(DATA EXTRACT)
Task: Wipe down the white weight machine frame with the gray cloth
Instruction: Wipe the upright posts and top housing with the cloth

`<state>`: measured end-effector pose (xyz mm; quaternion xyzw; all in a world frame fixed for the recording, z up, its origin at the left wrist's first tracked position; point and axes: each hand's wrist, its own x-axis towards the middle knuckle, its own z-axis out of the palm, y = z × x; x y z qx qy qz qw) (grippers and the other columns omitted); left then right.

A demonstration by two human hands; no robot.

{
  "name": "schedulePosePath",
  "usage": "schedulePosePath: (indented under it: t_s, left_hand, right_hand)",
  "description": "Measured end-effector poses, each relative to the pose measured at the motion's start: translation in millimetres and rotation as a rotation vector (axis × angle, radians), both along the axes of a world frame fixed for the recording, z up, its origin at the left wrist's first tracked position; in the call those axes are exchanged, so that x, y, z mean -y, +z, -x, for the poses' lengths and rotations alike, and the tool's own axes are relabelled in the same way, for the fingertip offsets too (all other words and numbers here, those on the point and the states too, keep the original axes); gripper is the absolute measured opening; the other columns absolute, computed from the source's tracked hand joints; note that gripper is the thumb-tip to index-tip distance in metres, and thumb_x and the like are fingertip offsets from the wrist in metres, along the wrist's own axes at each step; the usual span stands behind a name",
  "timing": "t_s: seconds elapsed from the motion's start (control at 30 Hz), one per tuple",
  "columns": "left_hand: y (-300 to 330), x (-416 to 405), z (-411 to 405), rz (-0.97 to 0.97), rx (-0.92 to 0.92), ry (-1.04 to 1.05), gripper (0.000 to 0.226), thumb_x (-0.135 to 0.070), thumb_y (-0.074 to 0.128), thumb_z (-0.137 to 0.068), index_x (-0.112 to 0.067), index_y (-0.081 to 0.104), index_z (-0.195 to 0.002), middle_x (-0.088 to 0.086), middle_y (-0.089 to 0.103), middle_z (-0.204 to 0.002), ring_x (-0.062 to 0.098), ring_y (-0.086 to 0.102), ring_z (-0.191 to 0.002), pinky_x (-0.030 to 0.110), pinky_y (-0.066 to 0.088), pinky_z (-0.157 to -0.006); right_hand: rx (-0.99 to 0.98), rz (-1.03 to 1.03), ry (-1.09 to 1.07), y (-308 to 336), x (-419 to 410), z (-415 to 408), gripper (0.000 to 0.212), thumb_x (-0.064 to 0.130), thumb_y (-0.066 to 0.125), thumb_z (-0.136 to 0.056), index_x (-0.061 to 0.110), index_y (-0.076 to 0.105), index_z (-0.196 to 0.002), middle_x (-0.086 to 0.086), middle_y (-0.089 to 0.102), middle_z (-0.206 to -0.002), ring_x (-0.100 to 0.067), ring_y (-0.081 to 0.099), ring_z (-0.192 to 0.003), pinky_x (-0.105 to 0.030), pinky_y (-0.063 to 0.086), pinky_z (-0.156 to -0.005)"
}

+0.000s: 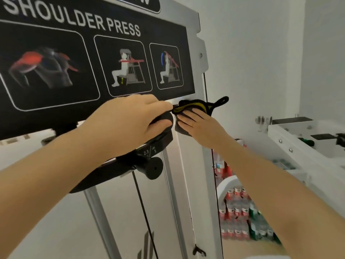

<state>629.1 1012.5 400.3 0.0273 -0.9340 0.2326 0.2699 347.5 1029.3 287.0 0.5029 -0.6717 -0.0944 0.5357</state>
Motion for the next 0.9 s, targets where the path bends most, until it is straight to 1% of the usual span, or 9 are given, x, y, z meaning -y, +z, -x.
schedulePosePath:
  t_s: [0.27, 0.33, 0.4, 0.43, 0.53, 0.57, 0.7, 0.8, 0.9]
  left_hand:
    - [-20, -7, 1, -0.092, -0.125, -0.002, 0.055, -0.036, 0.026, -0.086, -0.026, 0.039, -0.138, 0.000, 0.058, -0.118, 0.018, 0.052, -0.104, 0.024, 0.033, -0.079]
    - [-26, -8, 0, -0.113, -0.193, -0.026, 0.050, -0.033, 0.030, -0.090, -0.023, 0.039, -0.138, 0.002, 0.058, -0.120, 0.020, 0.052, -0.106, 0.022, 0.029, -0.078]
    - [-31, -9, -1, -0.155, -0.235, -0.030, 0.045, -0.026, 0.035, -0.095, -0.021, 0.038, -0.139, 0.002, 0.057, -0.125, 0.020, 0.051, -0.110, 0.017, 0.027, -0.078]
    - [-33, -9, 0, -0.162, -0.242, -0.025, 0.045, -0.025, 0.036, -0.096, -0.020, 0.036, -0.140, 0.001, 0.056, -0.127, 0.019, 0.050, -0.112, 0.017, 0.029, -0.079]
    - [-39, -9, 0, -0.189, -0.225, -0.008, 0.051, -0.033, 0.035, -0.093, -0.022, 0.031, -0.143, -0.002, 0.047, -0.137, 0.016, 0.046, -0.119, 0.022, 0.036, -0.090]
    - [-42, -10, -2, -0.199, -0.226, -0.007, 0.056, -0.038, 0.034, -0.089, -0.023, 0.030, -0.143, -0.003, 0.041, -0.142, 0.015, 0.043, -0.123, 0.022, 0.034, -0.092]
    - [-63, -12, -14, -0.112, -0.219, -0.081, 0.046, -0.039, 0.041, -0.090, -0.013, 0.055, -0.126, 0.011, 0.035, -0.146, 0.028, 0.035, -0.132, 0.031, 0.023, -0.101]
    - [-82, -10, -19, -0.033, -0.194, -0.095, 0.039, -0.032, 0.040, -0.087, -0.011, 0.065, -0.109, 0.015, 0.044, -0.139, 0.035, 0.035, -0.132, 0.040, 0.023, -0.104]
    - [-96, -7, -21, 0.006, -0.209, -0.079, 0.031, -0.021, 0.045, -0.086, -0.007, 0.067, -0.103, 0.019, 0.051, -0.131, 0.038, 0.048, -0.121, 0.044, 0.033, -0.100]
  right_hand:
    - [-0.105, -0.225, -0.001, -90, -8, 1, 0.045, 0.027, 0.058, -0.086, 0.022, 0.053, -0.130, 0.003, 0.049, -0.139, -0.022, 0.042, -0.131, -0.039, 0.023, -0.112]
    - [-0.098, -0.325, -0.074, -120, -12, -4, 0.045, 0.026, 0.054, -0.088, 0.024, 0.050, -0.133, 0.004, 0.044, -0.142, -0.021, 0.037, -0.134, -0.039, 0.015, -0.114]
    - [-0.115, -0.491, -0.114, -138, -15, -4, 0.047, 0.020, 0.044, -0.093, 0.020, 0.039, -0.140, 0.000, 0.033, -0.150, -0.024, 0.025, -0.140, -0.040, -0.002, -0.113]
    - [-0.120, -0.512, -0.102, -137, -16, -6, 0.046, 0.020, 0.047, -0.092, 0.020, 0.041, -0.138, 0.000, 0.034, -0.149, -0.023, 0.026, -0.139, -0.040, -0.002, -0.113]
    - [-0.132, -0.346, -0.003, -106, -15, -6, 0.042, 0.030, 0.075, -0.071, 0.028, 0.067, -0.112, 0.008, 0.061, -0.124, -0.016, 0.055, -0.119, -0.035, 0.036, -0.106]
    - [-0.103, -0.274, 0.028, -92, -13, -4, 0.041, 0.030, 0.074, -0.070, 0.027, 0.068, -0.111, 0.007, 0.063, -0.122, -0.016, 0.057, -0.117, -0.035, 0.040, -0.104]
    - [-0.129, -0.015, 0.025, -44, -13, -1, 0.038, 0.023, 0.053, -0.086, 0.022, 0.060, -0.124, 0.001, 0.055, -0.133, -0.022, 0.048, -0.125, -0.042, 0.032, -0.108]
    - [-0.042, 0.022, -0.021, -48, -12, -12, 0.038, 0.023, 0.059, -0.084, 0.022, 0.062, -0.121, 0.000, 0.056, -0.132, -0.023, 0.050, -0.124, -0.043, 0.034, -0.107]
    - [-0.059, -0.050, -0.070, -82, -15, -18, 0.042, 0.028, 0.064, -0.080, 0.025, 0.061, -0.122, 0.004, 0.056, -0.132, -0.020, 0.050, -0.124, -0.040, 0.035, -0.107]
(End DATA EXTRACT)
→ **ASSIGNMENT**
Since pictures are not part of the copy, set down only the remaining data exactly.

→ **EXERCISE OUTPUT**
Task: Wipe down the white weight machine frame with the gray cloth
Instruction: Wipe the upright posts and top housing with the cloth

`<state>`: measured end-effector pose (xyz mm; quaternion xyzw; all in a world frame fixed for the recording, z up, its origin at the left wrist's first tracked position; point and axes: each hand's wrist, its own x-axis towards the middle knuckle, its own z-axis out of the palm, y = z × x; x y z qx qy qz qw) (grippers and the other columns omitted); left then right.

A demonstration by two human hands; no robot.

{
  "name": "schedulePosePath",
  "usage": "schedulePosePath: (indented under it: t_s, left_hand, right_hand)",
  "description": "Measured end-effector poses, each relative to the pose measured at the motion's start: translation in millimetres and rotation as a rotation vector (axis × angle, radians), both along the axes of a world frame fixed for the recording, z up, its origin at the left wrist's first tracked position; in the call those axes are exchanged, so that x, y, z mean -y, +z, -x, for the poses' lengths and rotations alike, and the tool's own axes are relabelled in the same way, for the fingertip offsets too (all other words and numbers here, those on the point and the states too, keep the original axes); gripper is the absolute measured opening; the other columns absolute, computed from the source's tracked hand joints; note that gripper is the thumb-tip to index-tip distance in metres, and thumb_x and the like are fingertip offsets from the wrist in metres, along the wrist's own axes at each step; the usual span stands behind a name",
  "timing": "t_s: seconds elapsed from the motion's start (control at 30 Hz), one per tuple",
  "columns": "left_hand: y (-300 to 330), x (-416 to 405), z (-411 to 405), rz (-0.97 to 0.97), rx (-0.92 to 0.92), ry (-1.04 to 1.05), gripper (0.000 to 0.226), thumb_x (-0.135 to 0.070), thumb_y (-0.074 to 0.128), thumb_z (-0.137 to 0.068), index_x (-0.112 to 0.067), index_y (-0.081 to 0.104), index_z (-0.195 to 0.002), middle_x (-0.088 to 0.086), middle_y (-0.089 to 0.103), middle_z (-0.204 to 0.002), ring_x (-0.062 to 0.098), ring_y (-0.086 to 0.102), ring_z (-0.191 to 0.002), pinky_x (-0.030 to 0.110), pinky_y (-0.066 to 0.088), pinky_z (-0.157 to -0.006); right_hand: rx (-0.99 to 0.98), rz (-1.03 to 1.03), ry (-1.09 to 1.07), y (-308 to 336), x (-419 to 410), z (-415 to 408), gripper (0.000 to 0.212), thumb_x (-0.064 to 0.130), thumb_y (-0.066 to 0.125), thumb_z (-0.136 to 0.056), index_x (-0.061 to 0.110), index_y (-0.076 to 0.105), index_z (-0.196 to 0.002), middle_x (-0.086 to 0.086), middle_y (-0.089 to 0.102), middle_z (-0.206 to -0.002), ring_x (-0.100 to 0.067), ring_y (-0.081 to 0.099), ring_z (-0.192 to 0.003), pinky_x (-0.105 to 0.030), pinky_y (-0.063 to 0.086), pinky_z (-0.156 to -0.005)"
}

+0.000s: 

<state>629.1 1012.5 400.3 0.0273 -0.9340 0.2326 0.2699 347.5 1029.3 287.0 0.5029 -0.6717 -0.0944 0.5357</state>
Motion for the next 0.9 s, targets where the path bends most, until it is straight to 1% of the usual span, or 9 are given, x, y, z meaning -y, +z, -x.
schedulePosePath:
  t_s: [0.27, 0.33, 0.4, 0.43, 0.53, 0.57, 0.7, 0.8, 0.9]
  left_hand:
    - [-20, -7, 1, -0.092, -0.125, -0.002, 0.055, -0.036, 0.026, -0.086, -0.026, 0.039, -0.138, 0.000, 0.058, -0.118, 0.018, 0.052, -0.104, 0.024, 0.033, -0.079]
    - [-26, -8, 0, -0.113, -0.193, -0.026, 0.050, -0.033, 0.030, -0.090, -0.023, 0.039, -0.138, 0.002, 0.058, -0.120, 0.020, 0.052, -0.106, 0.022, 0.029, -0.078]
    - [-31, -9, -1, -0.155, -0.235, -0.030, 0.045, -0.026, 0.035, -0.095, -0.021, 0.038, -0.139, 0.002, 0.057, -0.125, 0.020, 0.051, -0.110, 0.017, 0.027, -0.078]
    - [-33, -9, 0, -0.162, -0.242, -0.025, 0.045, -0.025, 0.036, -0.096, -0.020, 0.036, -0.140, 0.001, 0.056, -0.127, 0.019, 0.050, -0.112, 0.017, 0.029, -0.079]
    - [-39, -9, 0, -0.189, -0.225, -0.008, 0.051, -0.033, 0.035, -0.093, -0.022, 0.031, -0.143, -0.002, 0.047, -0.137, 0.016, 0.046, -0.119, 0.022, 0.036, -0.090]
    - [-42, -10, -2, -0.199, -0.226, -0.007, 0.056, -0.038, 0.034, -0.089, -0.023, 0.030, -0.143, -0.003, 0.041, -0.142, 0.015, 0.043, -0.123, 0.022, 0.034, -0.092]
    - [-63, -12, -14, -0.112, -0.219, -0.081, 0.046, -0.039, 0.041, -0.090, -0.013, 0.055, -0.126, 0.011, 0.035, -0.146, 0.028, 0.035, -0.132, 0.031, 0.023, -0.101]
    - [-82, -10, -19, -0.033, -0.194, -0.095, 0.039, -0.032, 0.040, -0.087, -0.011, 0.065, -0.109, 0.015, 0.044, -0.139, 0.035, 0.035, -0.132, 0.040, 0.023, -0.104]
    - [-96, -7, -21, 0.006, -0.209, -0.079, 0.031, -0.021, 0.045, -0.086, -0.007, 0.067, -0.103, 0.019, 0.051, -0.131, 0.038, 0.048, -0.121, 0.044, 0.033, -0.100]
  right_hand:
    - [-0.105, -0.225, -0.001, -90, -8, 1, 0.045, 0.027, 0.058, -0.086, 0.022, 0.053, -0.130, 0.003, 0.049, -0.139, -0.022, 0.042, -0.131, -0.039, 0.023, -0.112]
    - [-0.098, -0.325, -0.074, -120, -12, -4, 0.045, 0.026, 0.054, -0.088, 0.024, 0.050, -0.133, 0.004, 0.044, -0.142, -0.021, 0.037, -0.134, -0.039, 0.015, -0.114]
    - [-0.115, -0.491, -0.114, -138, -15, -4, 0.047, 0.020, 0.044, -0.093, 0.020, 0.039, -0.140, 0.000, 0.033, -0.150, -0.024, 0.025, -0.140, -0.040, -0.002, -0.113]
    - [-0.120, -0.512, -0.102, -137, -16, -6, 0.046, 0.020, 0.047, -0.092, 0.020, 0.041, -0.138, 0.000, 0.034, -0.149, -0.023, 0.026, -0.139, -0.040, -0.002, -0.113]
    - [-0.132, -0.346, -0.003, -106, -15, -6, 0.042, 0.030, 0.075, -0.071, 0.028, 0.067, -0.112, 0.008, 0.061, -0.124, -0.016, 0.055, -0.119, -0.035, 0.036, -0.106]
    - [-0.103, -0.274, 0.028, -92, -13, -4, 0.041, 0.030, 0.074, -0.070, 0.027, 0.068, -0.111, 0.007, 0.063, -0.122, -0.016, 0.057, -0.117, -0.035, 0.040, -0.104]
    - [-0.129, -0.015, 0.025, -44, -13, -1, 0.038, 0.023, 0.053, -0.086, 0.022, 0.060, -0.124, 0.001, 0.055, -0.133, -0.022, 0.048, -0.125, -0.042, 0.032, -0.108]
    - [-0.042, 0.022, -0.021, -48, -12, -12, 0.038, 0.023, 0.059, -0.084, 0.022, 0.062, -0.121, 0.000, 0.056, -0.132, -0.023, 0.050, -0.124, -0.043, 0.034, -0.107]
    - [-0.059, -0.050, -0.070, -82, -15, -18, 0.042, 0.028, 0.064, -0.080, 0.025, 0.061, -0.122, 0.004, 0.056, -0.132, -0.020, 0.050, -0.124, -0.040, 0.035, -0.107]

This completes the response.